The parties appear to have also verbally varied the purchase price which was revised upwards by an amount of $100 000 000,00 which was still outstanding by 1 December 2005.

Applicant was not prepared to effect transfer before this amount was paid. In answer to a letter from the applicant’s legal practitioners of 27 November 2005 the respondent through his legal practitioners pointed out that unless the balance of $100 million was paid he would not sign the transfer documents. He went further and demanded payment of the said sum within 7 days from 1 December 2005. Payment was to be made at respondent’s legal practitioners’ offices. In the event of failure to do so within the 7 days period the respondent would institute proceedings seeking to have the agreement between the parties declared terminated and that he refunds the money paid by applicant that far to the applicant.

Needless to say that the 7 days ultimatum expired. It was only on 16 January 2006 that the applicant through her lawyers offered the amount of $100 million on a without prejudice basis and suggested she did that in order to resolve the matter amicably.
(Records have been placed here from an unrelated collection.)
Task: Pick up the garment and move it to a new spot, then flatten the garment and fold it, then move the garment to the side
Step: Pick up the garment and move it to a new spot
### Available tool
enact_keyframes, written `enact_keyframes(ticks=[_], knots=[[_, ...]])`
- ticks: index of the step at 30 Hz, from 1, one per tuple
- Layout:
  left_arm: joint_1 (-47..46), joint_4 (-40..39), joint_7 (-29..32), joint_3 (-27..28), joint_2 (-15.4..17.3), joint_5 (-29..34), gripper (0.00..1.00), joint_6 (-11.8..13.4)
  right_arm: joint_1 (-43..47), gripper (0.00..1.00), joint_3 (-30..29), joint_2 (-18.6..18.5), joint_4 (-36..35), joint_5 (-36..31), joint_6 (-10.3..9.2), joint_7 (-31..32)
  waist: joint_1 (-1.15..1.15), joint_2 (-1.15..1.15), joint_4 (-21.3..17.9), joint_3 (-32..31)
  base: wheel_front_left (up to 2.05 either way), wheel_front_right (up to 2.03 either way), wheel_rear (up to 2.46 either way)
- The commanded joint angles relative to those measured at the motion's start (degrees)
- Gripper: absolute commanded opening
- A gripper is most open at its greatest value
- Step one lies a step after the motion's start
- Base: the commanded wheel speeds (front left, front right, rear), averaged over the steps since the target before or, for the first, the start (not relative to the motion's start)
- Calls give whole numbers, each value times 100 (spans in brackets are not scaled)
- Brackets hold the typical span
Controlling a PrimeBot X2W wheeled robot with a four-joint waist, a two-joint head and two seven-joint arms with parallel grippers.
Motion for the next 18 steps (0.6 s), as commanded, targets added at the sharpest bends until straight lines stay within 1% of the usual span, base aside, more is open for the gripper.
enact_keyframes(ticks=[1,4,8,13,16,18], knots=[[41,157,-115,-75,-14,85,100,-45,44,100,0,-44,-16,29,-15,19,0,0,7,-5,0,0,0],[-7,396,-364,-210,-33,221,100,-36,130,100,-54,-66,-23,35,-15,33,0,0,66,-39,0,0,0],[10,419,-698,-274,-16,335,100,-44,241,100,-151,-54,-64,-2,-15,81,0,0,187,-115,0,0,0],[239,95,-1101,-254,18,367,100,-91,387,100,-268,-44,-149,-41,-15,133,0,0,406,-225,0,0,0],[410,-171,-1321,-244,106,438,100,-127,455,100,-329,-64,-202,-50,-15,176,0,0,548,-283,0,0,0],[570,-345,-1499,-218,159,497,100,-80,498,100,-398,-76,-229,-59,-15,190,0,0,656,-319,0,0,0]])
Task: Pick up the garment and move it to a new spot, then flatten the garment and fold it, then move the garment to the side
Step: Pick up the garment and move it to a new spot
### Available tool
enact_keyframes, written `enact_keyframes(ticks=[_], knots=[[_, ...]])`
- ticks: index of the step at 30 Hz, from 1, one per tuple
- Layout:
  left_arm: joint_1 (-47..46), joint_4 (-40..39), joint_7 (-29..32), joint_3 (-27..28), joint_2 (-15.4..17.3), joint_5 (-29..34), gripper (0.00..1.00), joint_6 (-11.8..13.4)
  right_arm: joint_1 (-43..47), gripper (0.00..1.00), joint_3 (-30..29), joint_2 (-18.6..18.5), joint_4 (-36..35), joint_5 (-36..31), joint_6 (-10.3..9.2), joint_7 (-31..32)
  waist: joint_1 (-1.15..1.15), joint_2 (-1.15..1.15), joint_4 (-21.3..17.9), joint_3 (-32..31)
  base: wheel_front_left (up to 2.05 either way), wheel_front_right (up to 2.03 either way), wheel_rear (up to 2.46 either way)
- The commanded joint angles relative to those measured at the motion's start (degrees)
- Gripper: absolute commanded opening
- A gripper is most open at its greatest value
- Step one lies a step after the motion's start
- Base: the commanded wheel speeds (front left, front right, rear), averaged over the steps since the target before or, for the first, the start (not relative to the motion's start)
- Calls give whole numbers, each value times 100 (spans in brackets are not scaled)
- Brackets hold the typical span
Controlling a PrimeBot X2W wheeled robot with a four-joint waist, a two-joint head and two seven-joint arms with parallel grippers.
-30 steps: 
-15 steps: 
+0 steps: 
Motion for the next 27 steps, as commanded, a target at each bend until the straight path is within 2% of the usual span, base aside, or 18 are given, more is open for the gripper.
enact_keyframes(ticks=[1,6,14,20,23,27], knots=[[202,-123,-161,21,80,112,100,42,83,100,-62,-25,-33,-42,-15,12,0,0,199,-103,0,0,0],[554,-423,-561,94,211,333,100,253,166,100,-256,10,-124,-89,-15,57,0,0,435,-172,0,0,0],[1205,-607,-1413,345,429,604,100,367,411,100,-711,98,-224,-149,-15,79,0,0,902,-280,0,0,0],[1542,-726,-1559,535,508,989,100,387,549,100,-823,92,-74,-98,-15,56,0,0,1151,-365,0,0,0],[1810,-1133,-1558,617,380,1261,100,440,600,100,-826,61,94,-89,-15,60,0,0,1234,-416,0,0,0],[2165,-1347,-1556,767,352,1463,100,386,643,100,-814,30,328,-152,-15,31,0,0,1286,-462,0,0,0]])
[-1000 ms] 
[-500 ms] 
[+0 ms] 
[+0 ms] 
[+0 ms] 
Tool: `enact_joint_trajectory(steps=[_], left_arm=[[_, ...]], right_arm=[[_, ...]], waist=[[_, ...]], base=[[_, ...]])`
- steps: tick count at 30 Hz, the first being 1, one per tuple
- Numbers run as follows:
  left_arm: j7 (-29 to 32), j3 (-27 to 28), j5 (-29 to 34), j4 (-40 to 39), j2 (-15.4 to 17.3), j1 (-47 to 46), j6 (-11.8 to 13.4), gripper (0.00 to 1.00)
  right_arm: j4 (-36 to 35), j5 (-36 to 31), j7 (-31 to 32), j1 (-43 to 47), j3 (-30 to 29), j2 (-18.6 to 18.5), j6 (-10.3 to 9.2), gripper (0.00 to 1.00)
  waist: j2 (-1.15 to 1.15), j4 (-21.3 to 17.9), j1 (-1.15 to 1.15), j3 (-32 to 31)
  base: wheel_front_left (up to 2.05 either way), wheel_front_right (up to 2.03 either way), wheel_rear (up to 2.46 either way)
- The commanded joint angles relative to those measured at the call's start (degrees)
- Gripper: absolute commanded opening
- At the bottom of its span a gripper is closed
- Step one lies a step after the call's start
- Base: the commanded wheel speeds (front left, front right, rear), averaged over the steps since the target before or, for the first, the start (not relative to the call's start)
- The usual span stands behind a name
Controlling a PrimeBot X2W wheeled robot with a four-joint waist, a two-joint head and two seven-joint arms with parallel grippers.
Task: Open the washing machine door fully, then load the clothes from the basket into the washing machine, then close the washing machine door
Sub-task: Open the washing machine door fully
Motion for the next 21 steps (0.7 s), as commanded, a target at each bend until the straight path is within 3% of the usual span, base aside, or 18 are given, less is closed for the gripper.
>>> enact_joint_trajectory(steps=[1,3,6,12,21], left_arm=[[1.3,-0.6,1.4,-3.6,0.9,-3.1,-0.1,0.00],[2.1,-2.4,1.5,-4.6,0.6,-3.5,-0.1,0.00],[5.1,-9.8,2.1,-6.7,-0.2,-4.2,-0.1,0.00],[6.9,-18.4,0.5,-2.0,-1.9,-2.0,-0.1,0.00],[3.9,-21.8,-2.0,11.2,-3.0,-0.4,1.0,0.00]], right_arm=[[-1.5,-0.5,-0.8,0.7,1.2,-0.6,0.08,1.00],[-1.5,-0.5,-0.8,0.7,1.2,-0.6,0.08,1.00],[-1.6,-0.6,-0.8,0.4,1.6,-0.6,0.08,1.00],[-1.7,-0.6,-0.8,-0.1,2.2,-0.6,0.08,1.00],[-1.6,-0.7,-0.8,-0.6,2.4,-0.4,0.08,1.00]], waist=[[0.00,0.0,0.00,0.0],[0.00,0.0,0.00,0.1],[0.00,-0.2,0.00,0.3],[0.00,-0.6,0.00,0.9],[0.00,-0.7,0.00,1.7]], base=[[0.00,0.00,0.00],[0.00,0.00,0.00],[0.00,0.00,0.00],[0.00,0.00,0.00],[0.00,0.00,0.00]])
There can be no doubt the applicant failed to pay the amount within the 7 days period despite the clear warning that failure to do so would result in the agreement being terminated.

In the result, it is ordered that:

  1. the provisional order be and is hereby discharged;


HB 112/06

  1. the respondent be and is hereby ordered to refund all the amount paid by the applicant pursuant to the agreement; and

  2. the applicant bears the costs of suit.